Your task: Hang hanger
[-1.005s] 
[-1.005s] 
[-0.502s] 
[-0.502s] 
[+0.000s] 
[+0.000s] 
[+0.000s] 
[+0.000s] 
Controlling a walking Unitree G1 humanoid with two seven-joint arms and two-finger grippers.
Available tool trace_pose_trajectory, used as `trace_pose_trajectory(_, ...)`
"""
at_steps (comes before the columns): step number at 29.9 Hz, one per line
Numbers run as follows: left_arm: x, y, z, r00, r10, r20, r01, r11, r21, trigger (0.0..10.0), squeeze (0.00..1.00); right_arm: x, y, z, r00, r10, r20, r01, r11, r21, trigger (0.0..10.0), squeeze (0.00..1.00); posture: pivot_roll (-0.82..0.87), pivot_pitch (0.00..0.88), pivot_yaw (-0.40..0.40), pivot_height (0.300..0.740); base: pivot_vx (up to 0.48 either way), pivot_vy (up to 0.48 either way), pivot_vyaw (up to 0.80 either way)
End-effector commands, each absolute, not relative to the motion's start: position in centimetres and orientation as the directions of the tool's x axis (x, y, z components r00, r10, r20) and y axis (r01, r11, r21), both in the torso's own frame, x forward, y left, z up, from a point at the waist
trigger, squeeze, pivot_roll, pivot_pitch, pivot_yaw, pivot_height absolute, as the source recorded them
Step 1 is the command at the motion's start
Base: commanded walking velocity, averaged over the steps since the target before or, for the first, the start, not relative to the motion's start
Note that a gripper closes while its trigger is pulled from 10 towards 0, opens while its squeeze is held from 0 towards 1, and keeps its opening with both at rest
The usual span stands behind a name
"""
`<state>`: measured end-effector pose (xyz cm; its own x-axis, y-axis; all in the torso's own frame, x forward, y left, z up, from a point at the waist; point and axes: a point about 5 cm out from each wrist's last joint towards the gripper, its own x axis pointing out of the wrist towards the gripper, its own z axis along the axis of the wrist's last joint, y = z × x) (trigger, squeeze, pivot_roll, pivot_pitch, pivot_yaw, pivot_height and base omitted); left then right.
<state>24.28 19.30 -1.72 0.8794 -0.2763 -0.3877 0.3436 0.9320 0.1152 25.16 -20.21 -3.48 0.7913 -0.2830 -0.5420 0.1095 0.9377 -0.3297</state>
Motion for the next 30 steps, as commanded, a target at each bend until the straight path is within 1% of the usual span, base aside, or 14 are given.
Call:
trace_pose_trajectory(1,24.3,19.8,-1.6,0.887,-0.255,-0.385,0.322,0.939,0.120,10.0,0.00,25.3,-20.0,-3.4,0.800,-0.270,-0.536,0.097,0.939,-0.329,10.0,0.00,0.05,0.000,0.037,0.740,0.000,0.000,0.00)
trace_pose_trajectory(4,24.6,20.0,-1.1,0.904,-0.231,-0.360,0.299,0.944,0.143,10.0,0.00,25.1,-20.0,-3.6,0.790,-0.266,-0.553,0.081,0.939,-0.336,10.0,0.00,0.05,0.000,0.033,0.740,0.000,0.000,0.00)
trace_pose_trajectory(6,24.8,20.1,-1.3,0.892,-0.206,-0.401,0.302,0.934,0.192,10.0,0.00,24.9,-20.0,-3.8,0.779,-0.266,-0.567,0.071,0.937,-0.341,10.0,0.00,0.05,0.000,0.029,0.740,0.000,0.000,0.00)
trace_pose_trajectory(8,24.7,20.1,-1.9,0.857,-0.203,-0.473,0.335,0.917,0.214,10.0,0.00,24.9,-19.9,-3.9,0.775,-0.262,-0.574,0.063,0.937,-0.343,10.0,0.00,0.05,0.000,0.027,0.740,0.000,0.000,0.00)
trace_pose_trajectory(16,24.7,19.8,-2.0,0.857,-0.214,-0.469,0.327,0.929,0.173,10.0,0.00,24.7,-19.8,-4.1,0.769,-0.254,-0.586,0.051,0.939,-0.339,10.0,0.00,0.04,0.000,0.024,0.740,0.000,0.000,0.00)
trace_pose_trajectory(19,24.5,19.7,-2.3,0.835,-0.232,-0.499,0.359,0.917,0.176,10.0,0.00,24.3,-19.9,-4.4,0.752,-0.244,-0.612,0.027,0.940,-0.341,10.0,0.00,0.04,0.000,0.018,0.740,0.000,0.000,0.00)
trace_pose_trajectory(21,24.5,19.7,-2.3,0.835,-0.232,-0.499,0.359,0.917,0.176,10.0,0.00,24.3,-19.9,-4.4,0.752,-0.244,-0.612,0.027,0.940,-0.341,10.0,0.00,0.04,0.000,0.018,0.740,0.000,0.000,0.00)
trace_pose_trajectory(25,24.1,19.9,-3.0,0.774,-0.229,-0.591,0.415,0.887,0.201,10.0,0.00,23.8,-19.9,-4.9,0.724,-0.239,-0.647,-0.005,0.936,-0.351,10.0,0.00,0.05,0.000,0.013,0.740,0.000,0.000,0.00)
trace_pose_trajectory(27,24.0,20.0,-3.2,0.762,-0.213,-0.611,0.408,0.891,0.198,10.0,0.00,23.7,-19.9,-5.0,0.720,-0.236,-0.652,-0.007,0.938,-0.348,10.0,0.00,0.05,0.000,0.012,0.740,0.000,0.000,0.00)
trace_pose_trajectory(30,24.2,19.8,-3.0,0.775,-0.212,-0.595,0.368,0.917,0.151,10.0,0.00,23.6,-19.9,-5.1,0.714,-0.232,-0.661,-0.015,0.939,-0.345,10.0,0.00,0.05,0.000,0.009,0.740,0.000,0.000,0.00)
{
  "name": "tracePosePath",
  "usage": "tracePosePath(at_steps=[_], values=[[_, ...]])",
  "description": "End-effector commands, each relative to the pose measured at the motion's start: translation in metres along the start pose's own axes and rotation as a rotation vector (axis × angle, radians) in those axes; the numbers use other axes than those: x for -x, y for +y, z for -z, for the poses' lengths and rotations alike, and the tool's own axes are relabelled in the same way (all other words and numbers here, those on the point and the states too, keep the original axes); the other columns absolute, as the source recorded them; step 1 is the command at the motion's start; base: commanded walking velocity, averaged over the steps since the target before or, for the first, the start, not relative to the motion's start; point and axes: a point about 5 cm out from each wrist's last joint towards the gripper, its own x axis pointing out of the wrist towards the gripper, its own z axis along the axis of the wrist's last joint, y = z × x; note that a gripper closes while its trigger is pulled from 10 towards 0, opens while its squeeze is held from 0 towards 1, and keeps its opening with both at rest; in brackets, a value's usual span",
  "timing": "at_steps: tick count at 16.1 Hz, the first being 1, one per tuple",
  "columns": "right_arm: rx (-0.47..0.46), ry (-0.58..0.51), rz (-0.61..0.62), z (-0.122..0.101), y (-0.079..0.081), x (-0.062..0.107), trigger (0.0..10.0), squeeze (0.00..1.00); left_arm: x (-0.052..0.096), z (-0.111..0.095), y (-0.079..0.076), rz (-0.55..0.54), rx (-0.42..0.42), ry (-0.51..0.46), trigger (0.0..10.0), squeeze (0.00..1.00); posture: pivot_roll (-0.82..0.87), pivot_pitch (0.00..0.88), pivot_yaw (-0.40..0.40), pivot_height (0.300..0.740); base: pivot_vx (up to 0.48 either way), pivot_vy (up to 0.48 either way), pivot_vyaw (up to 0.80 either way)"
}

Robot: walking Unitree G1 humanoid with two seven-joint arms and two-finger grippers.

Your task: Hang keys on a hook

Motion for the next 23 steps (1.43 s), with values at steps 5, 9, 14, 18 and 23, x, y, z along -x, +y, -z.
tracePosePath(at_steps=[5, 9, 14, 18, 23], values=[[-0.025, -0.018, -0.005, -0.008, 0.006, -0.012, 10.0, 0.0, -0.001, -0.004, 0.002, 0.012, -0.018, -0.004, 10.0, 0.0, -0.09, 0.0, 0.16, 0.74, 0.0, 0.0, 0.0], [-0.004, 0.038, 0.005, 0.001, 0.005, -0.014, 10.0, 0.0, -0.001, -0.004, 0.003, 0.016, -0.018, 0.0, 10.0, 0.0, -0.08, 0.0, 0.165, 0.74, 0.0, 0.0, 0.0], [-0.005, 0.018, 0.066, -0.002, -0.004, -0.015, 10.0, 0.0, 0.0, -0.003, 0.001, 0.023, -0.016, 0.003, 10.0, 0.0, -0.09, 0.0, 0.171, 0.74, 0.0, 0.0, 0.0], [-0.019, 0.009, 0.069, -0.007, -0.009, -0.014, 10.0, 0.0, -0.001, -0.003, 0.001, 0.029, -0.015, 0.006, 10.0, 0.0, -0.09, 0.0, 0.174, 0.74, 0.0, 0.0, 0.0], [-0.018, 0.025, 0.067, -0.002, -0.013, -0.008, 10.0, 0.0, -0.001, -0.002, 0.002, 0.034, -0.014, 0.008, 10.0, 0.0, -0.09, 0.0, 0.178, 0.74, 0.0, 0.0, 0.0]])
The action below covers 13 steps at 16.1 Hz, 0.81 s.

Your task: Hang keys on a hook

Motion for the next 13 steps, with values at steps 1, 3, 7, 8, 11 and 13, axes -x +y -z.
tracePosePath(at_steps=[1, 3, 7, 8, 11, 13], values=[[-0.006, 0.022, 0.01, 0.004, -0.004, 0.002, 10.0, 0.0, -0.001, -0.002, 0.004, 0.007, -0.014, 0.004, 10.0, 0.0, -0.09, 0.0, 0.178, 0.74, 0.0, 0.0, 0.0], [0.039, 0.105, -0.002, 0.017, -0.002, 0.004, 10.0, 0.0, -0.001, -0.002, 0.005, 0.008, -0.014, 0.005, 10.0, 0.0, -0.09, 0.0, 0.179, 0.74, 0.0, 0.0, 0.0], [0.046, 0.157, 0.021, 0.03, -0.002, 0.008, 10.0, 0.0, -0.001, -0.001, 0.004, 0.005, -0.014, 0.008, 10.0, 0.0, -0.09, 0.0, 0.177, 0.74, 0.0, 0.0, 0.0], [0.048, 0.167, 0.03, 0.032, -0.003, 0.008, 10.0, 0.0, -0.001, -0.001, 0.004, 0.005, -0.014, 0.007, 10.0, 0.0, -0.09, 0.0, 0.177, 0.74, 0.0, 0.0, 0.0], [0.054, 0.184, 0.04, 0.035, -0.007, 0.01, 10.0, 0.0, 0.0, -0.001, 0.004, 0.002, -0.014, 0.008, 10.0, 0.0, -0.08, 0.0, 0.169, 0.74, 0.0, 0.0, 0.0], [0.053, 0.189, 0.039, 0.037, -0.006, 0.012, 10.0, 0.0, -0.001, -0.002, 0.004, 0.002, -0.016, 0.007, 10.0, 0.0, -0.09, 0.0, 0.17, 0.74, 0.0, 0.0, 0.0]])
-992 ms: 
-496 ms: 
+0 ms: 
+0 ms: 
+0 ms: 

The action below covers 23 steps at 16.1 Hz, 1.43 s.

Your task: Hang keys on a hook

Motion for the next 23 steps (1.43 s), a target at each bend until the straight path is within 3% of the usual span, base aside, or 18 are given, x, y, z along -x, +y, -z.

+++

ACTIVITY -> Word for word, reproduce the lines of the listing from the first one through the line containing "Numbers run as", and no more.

RESPONSE ->
Your task: Hang hanger
[-1.005s] 
[-1.005s] 
[-0.502s] 
[-0.502s] 
[+0.000s] 
[+0.000s] 
[+0.000s] 
[+0.000s] 
Controlling a walking Unitree G1 humanoid with two seven-joint arms and two-finger grippers.
Available tool trace_pose_trajectory, used as `trace_pose_trajectory(_, ...)`
"""
at_steps (comes before the columns): step number at 29.9 Hz, one per line
Numbers run as follows: left_arm: x, y, z, r00, r10, r20, r01, r11, r21, trigger (0.0..10.0), squeeze (0.00..1.00); right_arm: x, y, z, r00, r10, r20, r01, r11, r21, trigger (0.0..10.0), squeeze (0.00..1.00); posture: pivot_roll (-0.82..0.87), pivot_pitch (0.00..0.88), pivot_yaw (-0.40..0.40), pivot_height (0.300..0.740); base: pivot_vx (up to 0.48 either way), pivot_vy (up to 0.48 either way), pivot_vyaw (up to 0.80 either way)

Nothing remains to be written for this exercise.